WORK ITEM =
Only lines containing the word "floral" are needed; pull them out of the material.

DATA SHOWN =
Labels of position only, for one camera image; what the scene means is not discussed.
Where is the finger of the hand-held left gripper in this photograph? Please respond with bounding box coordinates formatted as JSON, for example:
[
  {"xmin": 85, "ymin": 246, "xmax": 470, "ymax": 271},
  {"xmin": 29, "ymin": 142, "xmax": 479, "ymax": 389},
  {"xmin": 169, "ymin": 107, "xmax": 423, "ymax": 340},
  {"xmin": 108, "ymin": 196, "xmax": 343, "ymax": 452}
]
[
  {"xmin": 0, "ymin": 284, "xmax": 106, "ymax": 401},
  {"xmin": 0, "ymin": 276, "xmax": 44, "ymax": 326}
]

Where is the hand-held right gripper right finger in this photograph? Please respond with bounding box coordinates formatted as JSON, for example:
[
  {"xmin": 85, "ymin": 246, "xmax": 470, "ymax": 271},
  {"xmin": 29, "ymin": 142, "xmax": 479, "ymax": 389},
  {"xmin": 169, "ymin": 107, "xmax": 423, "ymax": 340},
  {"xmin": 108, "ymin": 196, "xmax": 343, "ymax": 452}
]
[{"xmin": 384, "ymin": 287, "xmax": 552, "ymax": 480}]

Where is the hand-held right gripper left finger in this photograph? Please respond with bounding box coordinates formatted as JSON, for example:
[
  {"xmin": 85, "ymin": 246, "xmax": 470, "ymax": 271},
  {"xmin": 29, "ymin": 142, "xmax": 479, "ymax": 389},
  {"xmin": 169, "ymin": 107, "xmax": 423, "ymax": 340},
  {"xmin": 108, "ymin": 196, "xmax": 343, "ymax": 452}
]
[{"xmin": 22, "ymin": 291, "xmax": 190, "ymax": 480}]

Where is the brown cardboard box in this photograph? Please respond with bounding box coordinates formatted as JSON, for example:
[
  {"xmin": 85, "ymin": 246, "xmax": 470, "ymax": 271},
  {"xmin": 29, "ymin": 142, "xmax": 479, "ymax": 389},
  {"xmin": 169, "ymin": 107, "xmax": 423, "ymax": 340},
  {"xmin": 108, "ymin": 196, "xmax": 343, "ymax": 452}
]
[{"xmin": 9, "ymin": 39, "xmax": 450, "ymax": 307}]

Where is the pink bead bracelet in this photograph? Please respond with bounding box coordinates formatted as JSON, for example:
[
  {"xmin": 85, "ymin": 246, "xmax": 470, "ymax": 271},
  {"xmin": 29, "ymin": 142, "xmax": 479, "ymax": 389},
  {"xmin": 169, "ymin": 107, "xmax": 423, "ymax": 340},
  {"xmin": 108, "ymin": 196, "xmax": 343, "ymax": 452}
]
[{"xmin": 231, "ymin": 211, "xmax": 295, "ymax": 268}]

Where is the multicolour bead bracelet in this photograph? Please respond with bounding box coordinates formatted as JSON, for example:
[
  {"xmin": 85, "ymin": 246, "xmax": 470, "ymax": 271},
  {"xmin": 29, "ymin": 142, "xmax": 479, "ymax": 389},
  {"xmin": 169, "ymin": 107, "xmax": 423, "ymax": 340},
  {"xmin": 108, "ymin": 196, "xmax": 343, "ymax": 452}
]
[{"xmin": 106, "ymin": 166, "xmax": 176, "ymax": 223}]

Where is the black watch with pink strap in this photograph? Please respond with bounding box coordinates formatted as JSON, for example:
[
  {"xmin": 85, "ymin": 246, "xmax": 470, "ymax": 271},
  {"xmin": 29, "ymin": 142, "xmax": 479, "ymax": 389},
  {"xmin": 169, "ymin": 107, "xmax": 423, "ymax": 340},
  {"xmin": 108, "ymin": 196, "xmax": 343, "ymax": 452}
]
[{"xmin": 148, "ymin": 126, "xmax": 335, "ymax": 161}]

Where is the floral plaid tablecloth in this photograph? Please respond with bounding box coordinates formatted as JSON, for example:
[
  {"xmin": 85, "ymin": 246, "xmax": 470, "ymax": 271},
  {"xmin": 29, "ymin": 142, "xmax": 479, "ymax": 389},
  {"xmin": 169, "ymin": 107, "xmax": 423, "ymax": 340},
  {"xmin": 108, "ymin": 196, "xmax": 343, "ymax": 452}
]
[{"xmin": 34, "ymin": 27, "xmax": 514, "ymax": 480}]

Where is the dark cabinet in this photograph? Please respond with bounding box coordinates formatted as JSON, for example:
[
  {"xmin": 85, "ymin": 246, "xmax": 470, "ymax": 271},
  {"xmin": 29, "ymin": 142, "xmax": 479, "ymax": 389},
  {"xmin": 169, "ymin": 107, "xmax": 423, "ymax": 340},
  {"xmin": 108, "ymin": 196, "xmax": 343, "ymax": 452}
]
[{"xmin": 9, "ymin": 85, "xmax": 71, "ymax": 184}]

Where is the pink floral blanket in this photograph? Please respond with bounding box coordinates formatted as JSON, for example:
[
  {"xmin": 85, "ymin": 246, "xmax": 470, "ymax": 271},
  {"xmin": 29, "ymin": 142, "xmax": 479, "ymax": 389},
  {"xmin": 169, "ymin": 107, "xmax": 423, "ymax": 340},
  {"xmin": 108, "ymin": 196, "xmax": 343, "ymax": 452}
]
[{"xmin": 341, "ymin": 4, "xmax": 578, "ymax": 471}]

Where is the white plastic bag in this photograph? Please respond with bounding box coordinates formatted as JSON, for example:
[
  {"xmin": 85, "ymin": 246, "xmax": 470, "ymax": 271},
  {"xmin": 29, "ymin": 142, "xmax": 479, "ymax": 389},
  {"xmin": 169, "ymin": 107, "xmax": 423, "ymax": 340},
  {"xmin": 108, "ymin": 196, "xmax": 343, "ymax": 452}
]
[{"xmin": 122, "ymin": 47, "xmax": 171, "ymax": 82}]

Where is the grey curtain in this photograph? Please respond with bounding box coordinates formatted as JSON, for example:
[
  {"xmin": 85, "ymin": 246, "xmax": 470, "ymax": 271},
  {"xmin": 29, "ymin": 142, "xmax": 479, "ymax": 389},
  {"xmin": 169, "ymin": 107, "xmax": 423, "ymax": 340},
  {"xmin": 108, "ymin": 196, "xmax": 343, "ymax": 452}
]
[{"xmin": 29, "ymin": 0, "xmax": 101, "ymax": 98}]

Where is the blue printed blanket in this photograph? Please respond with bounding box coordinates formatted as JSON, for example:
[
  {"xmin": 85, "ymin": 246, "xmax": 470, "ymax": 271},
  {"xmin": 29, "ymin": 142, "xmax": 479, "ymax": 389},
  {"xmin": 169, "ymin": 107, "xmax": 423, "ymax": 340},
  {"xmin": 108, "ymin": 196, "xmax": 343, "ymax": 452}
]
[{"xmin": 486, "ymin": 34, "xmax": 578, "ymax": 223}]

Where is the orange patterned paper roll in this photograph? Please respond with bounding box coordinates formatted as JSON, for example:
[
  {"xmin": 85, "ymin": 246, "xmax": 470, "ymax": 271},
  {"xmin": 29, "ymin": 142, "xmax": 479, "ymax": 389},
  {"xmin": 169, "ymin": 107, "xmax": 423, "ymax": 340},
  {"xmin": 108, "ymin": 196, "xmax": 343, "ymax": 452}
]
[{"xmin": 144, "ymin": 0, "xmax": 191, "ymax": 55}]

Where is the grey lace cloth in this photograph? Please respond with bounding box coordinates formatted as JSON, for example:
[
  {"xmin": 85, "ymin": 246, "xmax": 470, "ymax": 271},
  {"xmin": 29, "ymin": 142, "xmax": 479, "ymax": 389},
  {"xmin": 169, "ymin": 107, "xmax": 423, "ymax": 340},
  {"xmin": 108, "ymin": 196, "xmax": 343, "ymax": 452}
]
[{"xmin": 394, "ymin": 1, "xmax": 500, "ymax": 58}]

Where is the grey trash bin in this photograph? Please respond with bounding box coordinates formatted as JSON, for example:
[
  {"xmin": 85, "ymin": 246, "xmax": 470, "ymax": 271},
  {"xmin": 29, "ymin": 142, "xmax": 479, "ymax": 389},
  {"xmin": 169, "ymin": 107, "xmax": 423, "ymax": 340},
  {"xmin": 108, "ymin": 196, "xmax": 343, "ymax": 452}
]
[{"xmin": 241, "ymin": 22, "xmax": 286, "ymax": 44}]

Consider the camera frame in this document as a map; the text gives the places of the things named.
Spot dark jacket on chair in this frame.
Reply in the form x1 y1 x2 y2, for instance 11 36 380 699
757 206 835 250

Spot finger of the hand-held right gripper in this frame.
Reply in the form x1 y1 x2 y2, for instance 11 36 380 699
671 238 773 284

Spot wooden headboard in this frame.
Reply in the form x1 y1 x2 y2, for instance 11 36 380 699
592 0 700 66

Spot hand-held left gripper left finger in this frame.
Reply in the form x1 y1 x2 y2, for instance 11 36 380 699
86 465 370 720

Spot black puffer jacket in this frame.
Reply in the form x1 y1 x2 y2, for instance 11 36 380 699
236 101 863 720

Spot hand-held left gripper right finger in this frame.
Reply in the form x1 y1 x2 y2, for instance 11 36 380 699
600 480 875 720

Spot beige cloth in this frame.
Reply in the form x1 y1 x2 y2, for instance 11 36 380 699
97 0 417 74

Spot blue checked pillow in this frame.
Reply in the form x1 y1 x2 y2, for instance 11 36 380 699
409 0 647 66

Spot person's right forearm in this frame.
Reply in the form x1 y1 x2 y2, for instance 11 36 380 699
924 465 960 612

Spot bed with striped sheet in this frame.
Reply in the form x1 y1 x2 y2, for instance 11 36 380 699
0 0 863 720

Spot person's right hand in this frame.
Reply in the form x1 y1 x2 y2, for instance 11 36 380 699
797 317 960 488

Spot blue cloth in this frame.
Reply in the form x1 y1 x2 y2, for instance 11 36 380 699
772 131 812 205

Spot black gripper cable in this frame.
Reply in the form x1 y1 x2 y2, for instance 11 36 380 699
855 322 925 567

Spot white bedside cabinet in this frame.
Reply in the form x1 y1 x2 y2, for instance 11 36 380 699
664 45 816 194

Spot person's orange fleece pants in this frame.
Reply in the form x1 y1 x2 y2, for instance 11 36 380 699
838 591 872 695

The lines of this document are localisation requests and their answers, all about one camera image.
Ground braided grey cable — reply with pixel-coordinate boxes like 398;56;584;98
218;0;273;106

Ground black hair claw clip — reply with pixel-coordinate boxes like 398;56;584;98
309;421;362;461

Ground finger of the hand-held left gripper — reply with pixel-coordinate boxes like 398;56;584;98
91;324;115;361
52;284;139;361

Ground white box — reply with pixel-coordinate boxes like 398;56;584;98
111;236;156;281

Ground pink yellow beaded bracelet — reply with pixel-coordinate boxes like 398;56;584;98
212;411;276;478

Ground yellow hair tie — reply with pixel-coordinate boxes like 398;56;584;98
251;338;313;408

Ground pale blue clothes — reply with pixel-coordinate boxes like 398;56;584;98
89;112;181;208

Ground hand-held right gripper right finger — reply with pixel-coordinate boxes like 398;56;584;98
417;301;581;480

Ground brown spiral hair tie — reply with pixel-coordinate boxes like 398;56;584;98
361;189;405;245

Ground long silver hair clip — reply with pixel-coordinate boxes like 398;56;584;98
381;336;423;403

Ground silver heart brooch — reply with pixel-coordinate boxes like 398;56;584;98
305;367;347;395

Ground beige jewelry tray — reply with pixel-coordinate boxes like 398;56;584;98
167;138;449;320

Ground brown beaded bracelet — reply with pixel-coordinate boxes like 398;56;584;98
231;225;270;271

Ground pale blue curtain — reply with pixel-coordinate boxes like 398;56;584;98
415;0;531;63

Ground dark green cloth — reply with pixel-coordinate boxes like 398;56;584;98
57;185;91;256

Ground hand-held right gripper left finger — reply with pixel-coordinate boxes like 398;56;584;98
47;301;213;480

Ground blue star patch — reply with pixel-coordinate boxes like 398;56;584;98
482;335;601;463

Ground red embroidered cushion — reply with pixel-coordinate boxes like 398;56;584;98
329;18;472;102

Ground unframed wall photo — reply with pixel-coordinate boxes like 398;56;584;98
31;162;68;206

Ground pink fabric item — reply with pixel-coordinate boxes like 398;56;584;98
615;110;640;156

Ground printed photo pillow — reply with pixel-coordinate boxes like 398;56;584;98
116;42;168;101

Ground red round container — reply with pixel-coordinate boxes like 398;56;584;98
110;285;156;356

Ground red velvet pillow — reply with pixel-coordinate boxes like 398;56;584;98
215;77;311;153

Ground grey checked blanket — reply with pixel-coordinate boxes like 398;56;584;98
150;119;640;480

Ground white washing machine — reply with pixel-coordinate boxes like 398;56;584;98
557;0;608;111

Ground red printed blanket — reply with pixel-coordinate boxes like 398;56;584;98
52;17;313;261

EXERCISE RESULT =
Where is the floral plaid tablecloth in this photograph? Please respond with bounding box coordinates formatted as JSON, for example:
Where is the pink floral blanket in this photograph? Please respond with bounding box coordinates formatted as JSON, for example:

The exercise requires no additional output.